The streets of Yangon flood in the monsoon. I was once in a cab that up and floated for a few feet in the turbid water. I was on my way to work one soggy morning. I took a cab every morning. I hated it. I hate taxis, and I double hate taking taxis in countries that don’t do the whole meter thing. Every morning, bright and early, I had to negotiate with some money hungry fucker who saw a foreigner and saw dollar signs. My work paid for the taxi, there was no public transportation to speak of from where I lived to where I worked, and they were cool with paying for it. Even though it wasn’t my money, it was the principle of the thing.
One day after my negotiations, perhaps made more contentious because I was standing in water, in a rainstorm, and the taxi driver realized that. We headed out towards my work, through the new traffic of Yangon. The city had prevented the import of cars in any significant numbers till about a year before I moved there. The city was in no way equipped for this new phenomenon of the private car. Traffic was already bad, though manageable. From what I hear it’s exponentially worse now. We turned on to a street that was a line of cars in both directions, slowly moving through what could have been a lake traversed by lines of those weird aquatic cars. We slowly crept along into deeper and deeper water. The cars and trucks going the other way kicked up wakes in the brown murky waters. I watched as the water slowly crept up the sides of the door, but by some miracle the doors seemed to be more or less water proof with only a small amount coming in.
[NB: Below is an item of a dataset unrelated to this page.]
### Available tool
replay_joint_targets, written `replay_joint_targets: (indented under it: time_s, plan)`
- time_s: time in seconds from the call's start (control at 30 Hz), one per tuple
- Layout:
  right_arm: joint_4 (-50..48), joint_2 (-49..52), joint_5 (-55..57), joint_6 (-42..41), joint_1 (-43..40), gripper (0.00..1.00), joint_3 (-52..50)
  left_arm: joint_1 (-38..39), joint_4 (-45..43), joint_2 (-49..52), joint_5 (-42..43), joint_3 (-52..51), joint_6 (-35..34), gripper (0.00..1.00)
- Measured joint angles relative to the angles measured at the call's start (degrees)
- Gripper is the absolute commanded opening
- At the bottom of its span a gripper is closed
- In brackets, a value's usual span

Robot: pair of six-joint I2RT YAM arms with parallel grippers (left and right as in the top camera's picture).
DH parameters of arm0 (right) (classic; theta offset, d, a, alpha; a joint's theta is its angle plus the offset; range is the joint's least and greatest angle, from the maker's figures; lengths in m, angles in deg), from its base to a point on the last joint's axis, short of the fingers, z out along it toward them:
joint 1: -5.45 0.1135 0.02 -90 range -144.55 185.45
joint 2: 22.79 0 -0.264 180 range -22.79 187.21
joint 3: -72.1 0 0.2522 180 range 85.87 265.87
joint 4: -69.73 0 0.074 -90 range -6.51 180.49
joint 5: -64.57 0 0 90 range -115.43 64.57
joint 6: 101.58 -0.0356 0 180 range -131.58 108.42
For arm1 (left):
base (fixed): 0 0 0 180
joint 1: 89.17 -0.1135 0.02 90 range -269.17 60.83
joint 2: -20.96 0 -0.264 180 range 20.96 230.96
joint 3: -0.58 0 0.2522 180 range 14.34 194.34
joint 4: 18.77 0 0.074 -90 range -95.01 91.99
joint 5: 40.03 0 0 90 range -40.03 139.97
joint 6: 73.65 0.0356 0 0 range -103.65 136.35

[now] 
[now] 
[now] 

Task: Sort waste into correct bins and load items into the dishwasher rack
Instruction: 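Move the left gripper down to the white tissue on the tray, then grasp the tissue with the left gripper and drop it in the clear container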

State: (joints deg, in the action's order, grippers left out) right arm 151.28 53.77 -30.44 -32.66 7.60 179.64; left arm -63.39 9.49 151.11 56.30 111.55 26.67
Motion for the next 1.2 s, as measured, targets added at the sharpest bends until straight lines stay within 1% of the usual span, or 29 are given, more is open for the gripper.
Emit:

I knew the engine would die if the tailpipe ended up below the water- or at least that’s what I’d been told. My mom once had a car die in a flash flood somewhere between KC and Lawrence, Kansas. That’s what she claimed: you can get through if the tailpipe stays above the waterline. Well there was no way that was going to happen here. Like clockwork the engine started to sputter and the orange battery light came on on the dash.
Fuck.
Now I wasn’t in danger, and I’d imagine my job would be cool with me coming late due to such circumstances. It wasn’t exactly unheard of. As the engine began to die a truck drove by and picked up a strong wake. I thought this would be the coup de grace for the car, but in a moment that showed how poor my knowledge of hydrodynamics is, the car floated like a big weird surfboard as the wake came by. For the few seconds we were floating the cabbie and I seemed to come to a mutual understanding of confusion mixed with concern. We returned to terra ferma in a slightly higher place on the road and the engine stopped sputtering. We looked at each other and laughed a nervous- what the holy fuck just happened- laugh, and we set off towards my job.
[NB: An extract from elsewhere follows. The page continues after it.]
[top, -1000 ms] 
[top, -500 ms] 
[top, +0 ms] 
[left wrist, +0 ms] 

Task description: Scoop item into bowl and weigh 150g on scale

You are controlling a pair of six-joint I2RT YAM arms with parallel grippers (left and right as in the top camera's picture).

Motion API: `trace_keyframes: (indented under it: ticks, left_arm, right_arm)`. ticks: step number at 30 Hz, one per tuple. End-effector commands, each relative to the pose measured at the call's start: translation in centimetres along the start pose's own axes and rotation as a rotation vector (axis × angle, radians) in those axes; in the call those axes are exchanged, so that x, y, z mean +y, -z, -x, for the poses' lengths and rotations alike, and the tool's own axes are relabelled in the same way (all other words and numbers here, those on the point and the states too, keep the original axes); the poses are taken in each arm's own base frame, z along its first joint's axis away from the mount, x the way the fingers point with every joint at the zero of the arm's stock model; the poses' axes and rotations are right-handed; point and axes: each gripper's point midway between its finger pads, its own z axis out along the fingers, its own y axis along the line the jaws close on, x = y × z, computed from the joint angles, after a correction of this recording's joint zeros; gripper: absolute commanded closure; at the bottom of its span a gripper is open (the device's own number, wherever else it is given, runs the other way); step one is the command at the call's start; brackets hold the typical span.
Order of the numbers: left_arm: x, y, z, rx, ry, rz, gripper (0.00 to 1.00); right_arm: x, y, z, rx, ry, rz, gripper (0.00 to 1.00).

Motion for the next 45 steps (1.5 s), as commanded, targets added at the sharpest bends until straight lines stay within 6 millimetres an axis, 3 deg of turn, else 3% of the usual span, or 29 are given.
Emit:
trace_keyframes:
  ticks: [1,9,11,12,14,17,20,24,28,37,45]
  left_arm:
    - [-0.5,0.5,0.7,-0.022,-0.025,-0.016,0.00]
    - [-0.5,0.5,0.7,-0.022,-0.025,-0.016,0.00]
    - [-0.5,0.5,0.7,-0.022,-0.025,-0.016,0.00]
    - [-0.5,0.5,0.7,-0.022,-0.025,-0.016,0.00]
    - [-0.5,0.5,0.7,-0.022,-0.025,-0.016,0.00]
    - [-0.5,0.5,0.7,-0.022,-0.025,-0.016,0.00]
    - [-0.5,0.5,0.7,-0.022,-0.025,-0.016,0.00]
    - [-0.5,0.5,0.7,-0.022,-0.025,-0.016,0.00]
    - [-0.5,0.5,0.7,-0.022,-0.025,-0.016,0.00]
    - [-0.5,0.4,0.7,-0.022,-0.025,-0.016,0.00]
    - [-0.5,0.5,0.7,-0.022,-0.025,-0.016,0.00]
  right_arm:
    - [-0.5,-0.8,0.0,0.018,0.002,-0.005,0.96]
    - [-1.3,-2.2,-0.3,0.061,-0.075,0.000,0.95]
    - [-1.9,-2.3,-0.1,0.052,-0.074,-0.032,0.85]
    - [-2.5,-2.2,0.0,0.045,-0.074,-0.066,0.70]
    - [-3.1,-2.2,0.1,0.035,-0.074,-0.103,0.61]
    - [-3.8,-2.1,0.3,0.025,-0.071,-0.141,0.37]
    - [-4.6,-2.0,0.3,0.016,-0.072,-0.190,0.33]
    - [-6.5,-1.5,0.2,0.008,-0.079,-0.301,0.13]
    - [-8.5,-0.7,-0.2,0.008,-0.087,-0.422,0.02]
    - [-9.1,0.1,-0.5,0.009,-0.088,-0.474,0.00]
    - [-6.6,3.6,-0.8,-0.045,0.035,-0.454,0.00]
On our way there, though, I saw a Burmese Army soldier directing-ish traffic. Mostly he seemed overwhelmed at the task. This was usually a job for policemen, but maybe with the flooding he was voluntold to take care of it. He was soaked to the bone, and, by all appearances, was miserable. That made me smile. Not that I take joy in human misery, but this was the Burmese Army. A force that was at that time (And again now) still in control of the country, and though it was paying a lot of international lip service, it was still most certainly brutal. Seeing one of its members soaked made the whole adventure worth it. That and it’s not everyday you go for a sail in a taxi.